## AVAILABLE DATA
········

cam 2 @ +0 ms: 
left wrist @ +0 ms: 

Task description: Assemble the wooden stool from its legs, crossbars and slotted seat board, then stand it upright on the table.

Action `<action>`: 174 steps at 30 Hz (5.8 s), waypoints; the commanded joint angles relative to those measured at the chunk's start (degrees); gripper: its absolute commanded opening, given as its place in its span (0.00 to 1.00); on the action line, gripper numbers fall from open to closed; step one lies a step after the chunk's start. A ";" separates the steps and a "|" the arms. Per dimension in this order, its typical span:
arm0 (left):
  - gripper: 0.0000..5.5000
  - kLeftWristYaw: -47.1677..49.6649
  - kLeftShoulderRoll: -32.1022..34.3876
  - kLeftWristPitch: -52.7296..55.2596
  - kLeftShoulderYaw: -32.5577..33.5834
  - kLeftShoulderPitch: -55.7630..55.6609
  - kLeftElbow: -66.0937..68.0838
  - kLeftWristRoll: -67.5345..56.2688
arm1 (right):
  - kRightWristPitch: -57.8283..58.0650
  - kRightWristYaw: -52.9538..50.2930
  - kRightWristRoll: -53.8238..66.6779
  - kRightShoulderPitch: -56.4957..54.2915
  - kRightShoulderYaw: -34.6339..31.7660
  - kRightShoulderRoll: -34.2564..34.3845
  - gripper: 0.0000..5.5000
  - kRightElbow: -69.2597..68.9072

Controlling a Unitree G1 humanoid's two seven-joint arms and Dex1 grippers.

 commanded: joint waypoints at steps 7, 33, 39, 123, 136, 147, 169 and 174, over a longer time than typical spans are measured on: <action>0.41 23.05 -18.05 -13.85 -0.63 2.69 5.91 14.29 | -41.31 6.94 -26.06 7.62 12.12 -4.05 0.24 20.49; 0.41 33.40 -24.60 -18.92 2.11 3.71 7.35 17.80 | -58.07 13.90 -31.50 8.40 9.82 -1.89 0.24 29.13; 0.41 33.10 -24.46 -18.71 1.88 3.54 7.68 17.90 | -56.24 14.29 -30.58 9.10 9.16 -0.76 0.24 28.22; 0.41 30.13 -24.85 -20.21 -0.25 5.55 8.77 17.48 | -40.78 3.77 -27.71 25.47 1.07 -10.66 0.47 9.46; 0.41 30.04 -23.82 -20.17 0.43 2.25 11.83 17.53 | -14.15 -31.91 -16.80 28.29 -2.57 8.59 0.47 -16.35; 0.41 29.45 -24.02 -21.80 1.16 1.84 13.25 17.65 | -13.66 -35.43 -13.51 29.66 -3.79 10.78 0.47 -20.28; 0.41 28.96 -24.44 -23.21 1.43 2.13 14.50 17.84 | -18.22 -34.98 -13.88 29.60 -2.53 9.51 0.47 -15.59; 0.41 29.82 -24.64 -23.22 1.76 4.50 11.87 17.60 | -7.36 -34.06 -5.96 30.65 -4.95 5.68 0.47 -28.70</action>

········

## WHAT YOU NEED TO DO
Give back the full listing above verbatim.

## SOLUTION FOR THIS TASK
cam 2 @ +0 ms: 
left wrist @ +0 ms: 

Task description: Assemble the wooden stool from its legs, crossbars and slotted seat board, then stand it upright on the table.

Action `<action>`: 174 steps at 30 Hz (5.8 s), waypoints; the commanded joint angles relative to those measured at the chunk's start (degrees); gripper: its absolute commanded opening, given as its place in its span (0.00 to 1.00); on the action line, gripper numbers fall from open to closed; step one lies a step after the chunk's start. A ";" separates the steps and a "|" the arms. Per dimension in this order, its typical span:
arm0 (left):
  - gripper: 0.0000..5.5000
  - kLeftWristYaw: -47.1677..49.6649
  - kLeftShoulderRoll: -32.1022..34.3876
  - kLeftWristPitch: -52.7296..55.2596
  - kLeftShoulderYaw: -32.5577..33.5834
  - kLeftShoulderPitch: -55.7630..55.6609
  - kLeftElbow: -66.0937..68.0838
  - kLeftWristRoll: -67.5345..56.2688
arm1 (right):
  - kRightWristPitch: -57.8283..58.0650
  - kRightWristYaw: -52.9538..50.2930
  - kRightWristRoll: -53.8238..66.6779
  - kRightShoulderPitch: -56.4957..54.2915
  - kRightShoulderYaw: -34.6339..31.7660
  - kRightShoulderRoll: -34.2564..34.3845
  - gripper: 0.0000..5.5000
  - kRightElbow: -69.2597..68.9072

Controlling a Unitree G1 humanoid's two seven-joint arms and Dex1 grippers.

 commanded: joint waypoints at steps 7, 33, 39, 123, 136, 147, 169 and 174, over a longer time than typical spans are measured on: <action>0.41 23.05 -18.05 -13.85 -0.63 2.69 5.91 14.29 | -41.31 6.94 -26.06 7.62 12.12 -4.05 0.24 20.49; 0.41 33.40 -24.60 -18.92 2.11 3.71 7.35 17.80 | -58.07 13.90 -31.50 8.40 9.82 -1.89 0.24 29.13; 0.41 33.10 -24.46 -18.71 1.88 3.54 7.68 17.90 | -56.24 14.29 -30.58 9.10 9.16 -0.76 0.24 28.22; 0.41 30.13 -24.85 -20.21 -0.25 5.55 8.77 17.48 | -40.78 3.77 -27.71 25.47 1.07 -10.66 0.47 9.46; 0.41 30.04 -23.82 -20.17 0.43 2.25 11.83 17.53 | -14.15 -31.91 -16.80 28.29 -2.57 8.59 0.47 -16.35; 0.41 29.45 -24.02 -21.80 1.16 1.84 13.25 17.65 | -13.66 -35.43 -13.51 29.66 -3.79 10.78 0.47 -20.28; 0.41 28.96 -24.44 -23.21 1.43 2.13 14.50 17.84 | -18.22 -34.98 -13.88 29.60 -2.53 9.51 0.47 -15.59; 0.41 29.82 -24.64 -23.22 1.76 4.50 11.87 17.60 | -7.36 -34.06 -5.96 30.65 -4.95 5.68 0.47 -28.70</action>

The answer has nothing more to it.